*ABOUT THIS TASK*:
Report all lines from the entries below in which "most" appears.

########

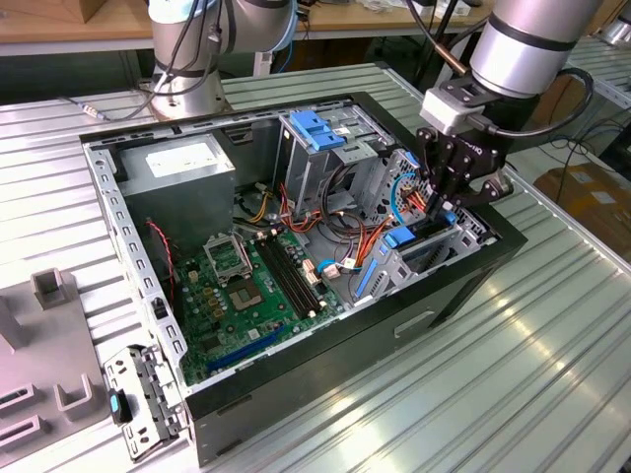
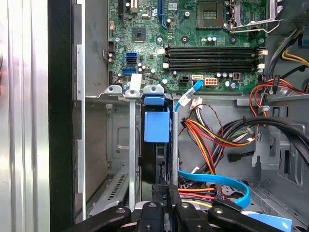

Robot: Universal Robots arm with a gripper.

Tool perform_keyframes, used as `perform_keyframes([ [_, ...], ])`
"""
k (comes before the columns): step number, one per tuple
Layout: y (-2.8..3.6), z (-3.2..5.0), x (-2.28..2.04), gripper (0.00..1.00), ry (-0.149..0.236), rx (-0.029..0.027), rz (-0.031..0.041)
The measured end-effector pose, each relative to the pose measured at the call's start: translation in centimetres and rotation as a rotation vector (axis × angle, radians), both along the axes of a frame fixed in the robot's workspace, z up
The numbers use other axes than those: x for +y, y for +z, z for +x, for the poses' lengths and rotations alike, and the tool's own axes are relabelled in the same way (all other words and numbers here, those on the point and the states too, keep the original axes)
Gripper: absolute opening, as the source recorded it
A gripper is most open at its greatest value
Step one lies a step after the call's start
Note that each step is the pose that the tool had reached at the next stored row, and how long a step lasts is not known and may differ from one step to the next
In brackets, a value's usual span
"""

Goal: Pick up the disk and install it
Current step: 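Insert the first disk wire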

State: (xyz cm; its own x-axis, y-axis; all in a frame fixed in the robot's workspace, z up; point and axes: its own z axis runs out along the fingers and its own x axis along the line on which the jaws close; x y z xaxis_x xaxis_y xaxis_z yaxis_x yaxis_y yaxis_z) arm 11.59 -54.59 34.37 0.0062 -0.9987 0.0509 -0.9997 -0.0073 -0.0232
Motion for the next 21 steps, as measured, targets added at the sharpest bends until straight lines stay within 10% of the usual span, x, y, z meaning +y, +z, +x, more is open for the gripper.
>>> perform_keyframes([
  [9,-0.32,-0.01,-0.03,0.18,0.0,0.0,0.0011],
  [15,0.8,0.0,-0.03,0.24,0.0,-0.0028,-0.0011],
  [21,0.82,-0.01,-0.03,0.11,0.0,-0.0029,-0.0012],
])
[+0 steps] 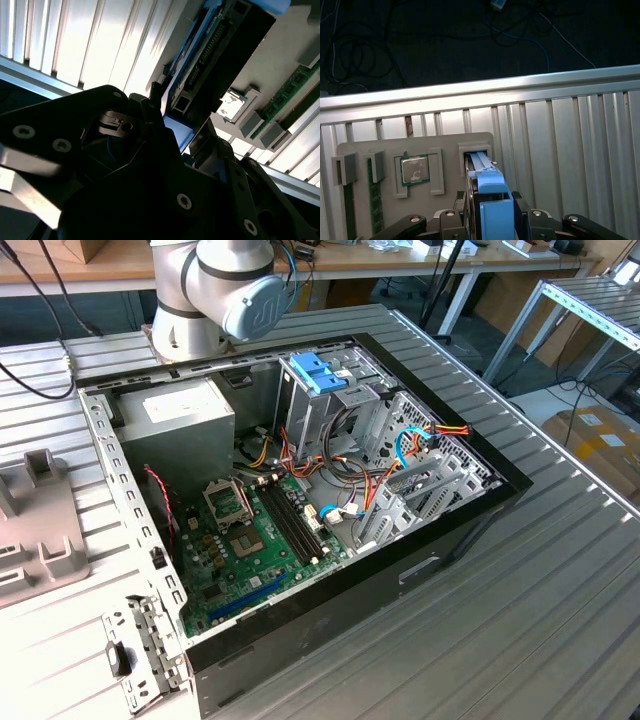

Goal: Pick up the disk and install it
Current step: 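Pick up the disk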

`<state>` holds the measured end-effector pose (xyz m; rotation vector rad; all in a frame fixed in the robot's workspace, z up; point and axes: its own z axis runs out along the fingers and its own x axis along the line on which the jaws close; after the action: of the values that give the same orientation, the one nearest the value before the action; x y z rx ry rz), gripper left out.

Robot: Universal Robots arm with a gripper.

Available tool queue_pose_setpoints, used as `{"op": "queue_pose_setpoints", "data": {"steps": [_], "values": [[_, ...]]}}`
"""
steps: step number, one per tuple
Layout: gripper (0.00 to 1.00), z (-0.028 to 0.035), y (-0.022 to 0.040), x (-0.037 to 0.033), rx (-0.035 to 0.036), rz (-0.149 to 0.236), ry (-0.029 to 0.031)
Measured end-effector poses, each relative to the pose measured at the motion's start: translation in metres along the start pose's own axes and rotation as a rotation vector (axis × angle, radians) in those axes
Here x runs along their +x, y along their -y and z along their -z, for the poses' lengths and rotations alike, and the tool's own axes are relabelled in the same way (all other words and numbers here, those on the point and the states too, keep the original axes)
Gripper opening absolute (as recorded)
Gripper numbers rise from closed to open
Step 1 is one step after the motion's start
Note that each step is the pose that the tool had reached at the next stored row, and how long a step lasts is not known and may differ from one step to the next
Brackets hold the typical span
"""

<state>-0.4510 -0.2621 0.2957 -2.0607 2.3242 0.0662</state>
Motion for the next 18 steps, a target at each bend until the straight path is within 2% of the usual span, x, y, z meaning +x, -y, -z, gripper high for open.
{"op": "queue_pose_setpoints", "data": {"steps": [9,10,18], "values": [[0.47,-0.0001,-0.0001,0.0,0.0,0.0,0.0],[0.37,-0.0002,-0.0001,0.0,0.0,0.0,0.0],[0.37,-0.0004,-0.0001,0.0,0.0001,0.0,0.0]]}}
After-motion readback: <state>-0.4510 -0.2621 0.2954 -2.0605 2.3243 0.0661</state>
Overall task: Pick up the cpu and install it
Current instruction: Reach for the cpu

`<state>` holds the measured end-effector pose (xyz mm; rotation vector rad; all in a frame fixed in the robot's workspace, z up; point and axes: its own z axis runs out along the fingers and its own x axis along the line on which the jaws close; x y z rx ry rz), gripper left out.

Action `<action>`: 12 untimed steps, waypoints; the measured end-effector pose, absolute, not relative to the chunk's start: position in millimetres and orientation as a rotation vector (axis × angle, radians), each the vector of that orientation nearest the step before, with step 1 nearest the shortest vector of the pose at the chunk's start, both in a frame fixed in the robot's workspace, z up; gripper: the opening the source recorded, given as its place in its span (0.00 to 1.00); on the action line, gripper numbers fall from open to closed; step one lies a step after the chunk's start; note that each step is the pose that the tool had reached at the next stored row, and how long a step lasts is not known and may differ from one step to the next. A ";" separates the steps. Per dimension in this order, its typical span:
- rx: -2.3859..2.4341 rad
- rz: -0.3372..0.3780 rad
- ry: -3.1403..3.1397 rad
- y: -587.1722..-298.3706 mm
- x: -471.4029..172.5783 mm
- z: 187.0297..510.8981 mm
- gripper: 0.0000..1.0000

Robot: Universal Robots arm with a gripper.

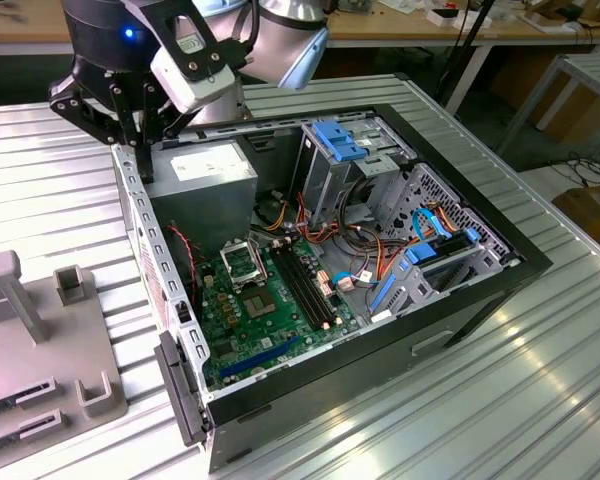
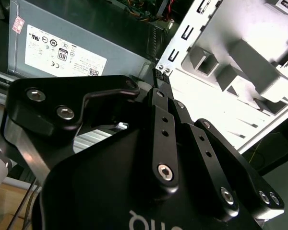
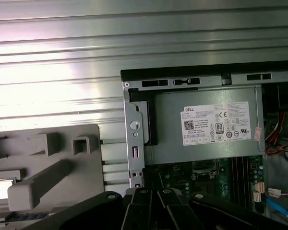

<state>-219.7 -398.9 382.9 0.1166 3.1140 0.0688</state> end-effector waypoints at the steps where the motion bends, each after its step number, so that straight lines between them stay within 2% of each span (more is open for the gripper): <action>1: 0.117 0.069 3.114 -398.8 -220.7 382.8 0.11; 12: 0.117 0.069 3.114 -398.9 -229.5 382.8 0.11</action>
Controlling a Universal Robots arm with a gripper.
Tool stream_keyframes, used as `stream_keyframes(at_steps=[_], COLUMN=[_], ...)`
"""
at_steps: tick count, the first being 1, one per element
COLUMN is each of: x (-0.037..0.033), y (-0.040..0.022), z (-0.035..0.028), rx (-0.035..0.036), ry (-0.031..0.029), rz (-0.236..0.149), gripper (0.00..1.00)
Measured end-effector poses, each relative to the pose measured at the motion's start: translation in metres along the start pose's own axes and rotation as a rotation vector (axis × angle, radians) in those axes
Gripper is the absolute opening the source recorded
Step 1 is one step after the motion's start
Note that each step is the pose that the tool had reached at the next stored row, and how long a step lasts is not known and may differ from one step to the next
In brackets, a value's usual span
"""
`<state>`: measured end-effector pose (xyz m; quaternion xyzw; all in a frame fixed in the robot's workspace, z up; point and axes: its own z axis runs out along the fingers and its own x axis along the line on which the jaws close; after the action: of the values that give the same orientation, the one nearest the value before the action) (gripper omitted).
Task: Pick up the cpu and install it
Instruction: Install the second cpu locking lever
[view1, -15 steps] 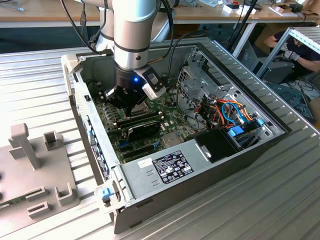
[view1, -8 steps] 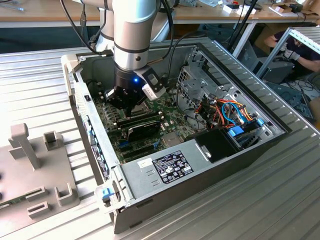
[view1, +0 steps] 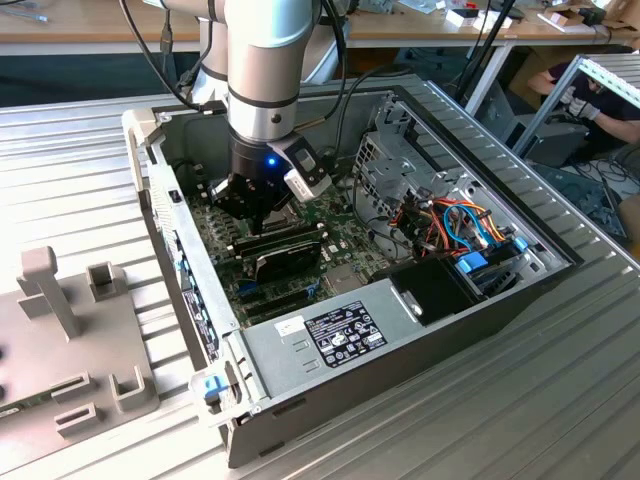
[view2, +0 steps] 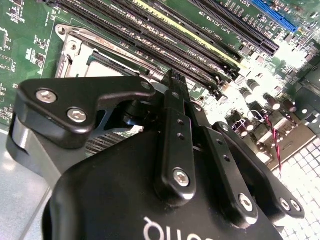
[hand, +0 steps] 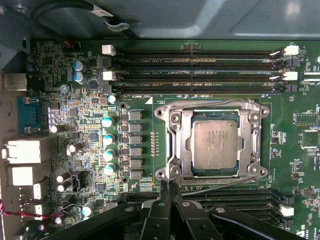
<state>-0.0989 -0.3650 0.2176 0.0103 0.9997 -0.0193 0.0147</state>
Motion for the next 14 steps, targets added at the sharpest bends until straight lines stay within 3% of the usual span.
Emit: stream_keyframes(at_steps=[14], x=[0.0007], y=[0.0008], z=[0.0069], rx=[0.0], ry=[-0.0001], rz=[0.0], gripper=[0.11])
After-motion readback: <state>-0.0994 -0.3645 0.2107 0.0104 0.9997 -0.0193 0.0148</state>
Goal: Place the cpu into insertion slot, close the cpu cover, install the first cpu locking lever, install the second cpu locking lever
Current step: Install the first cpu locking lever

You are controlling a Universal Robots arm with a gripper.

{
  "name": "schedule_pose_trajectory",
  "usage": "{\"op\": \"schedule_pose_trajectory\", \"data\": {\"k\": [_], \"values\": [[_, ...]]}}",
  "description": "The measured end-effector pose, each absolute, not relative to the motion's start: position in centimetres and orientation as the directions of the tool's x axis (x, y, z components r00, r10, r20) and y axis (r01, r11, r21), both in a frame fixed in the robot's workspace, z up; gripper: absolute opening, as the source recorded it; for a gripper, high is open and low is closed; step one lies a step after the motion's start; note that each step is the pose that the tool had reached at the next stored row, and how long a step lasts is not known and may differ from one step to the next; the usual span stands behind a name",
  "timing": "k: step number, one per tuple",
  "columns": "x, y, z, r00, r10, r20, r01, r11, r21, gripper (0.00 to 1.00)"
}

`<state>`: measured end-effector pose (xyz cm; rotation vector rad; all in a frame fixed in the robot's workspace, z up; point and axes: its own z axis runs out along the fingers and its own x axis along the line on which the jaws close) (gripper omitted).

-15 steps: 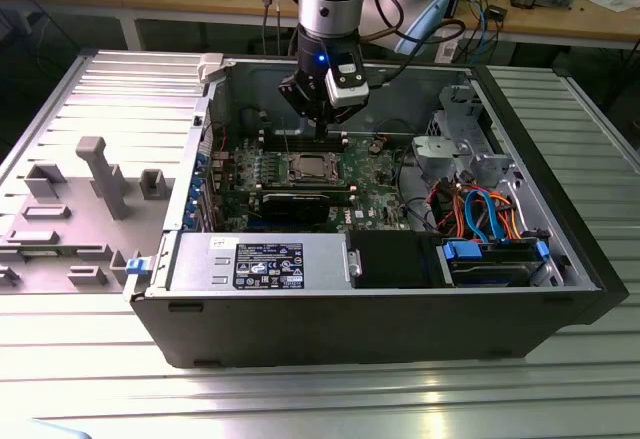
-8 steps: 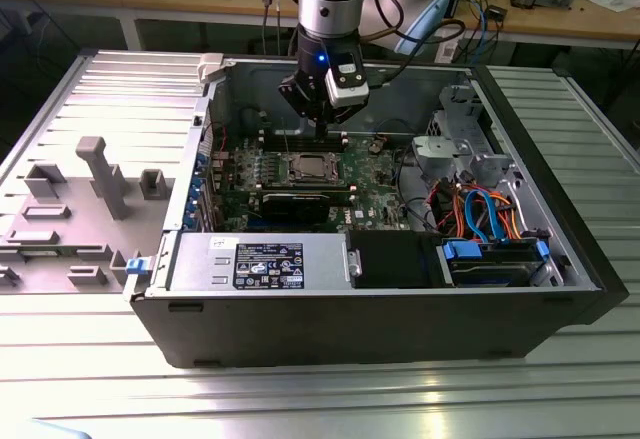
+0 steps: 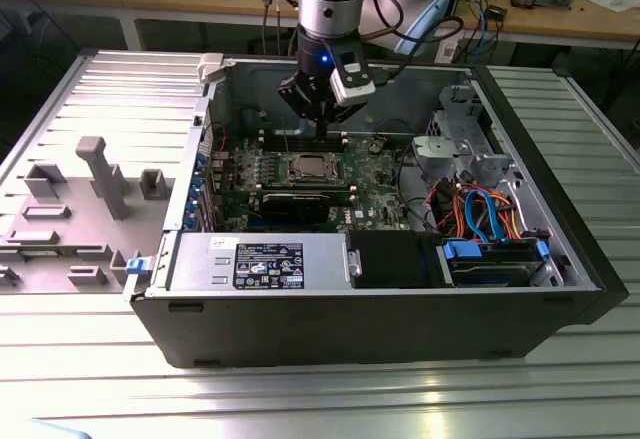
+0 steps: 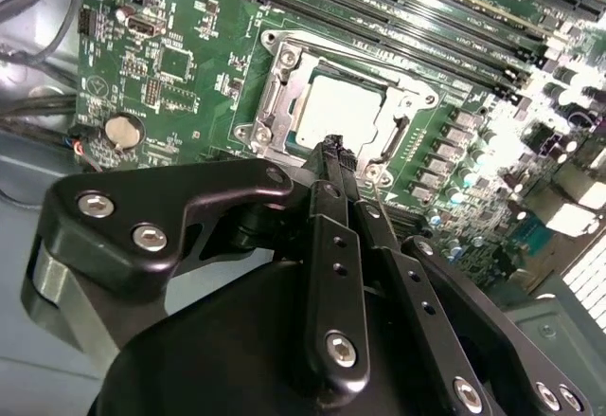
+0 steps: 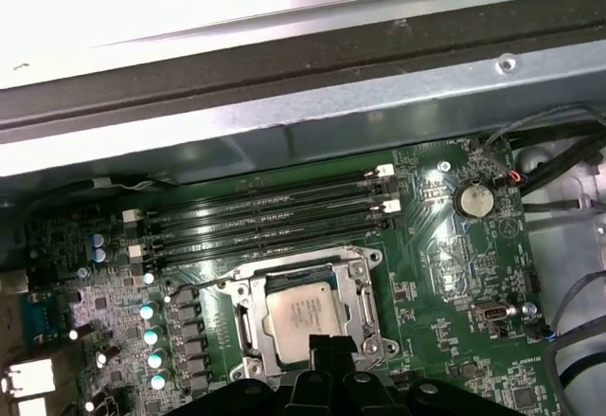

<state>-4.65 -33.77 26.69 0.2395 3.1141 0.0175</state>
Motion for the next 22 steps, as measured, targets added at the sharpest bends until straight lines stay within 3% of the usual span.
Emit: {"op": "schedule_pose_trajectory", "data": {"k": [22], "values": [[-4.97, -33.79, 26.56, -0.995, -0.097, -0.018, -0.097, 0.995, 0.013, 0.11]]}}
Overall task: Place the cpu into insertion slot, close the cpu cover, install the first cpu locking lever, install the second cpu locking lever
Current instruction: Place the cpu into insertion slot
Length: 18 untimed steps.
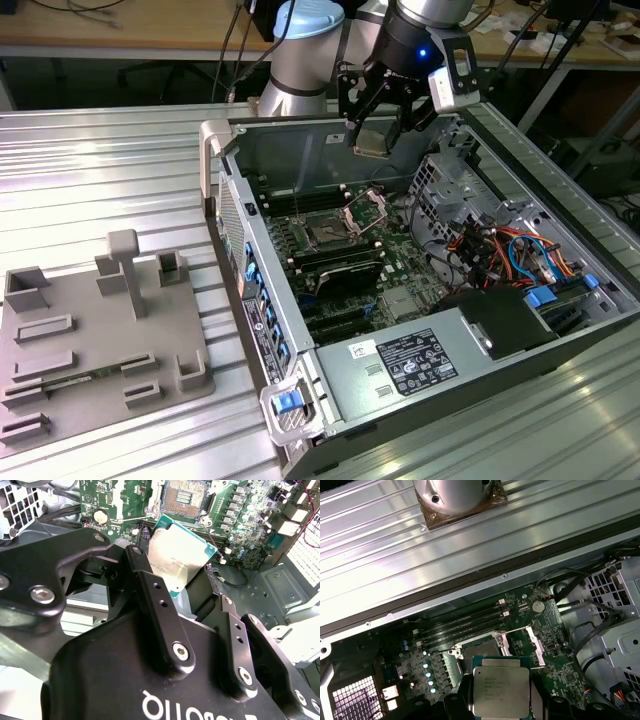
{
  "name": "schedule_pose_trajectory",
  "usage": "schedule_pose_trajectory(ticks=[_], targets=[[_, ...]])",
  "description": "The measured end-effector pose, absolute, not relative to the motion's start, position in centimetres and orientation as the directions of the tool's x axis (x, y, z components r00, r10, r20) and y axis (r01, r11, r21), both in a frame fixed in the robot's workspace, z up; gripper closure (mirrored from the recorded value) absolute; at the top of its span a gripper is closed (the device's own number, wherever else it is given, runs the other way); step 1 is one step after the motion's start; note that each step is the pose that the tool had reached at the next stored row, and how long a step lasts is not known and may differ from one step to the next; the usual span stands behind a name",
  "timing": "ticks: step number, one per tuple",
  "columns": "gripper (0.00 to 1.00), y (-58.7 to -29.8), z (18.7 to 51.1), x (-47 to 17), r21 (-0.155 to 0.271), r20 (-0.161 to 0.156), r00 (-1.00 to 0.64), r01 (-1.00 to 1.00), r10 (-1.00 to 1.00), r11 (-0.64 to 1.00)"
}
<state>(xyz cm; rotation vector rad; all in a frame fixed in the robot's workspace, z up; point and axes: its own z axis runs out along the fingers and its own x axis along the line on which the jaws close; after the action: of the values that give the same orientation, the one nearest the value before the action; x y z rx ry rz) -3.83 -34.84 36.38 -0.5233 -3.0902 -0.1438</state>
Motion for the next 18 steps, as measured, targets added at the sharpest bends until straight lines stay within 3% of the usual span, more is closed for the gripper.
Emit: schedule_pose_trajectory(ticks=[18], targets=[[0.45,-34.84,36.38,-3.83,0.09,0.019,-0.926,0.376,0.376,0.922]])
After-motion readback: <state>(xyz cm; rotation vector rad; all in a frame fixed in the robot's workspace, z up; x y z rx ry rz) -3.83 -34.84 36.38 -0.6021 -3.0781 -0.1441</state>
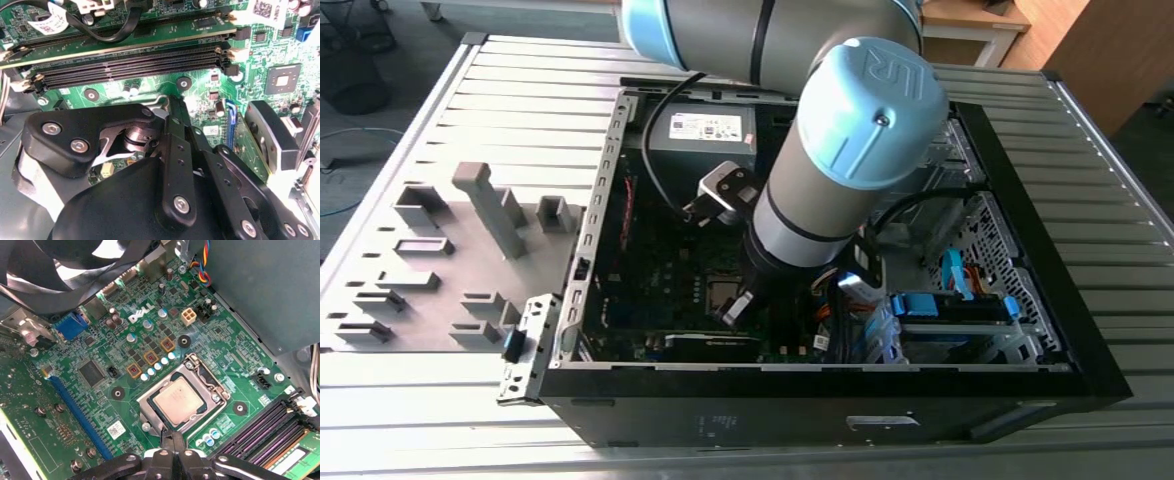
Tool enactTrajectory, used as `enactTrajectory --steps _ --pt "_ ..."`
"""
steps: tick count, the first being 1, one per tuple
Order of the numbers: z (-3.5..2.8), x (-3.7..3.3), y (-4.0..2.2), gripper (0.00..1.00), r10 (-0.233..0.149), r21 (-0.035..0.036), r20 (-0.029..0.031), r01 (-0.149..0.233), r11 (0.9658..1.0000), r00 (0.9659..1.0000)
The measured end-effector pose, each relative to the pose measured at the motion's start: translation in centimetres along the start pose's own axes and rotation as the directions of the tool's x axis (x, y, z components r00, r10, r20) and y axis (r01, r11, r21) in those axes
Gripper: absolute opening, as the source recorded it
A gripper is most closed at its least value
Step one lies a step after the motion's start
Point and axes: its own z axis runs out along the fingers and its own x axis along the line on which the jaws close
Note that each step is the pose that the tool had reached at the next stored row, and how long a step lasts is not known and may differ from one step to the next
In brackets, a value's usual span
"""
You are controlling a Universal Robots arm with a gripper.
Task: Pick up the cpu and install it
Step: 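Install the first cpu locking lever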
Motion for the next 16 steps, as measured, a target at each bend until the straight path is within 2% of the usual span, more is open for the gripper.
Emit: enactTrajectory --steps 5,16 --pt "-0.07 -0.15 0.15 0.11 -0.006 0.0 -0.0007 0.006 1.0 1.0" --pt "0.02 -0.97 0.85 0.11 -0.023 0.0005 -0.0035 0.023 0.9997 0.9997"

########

*TASK SOLUTION*:
A gripper is most open at its greatest value
A gripper is most closed at its least value

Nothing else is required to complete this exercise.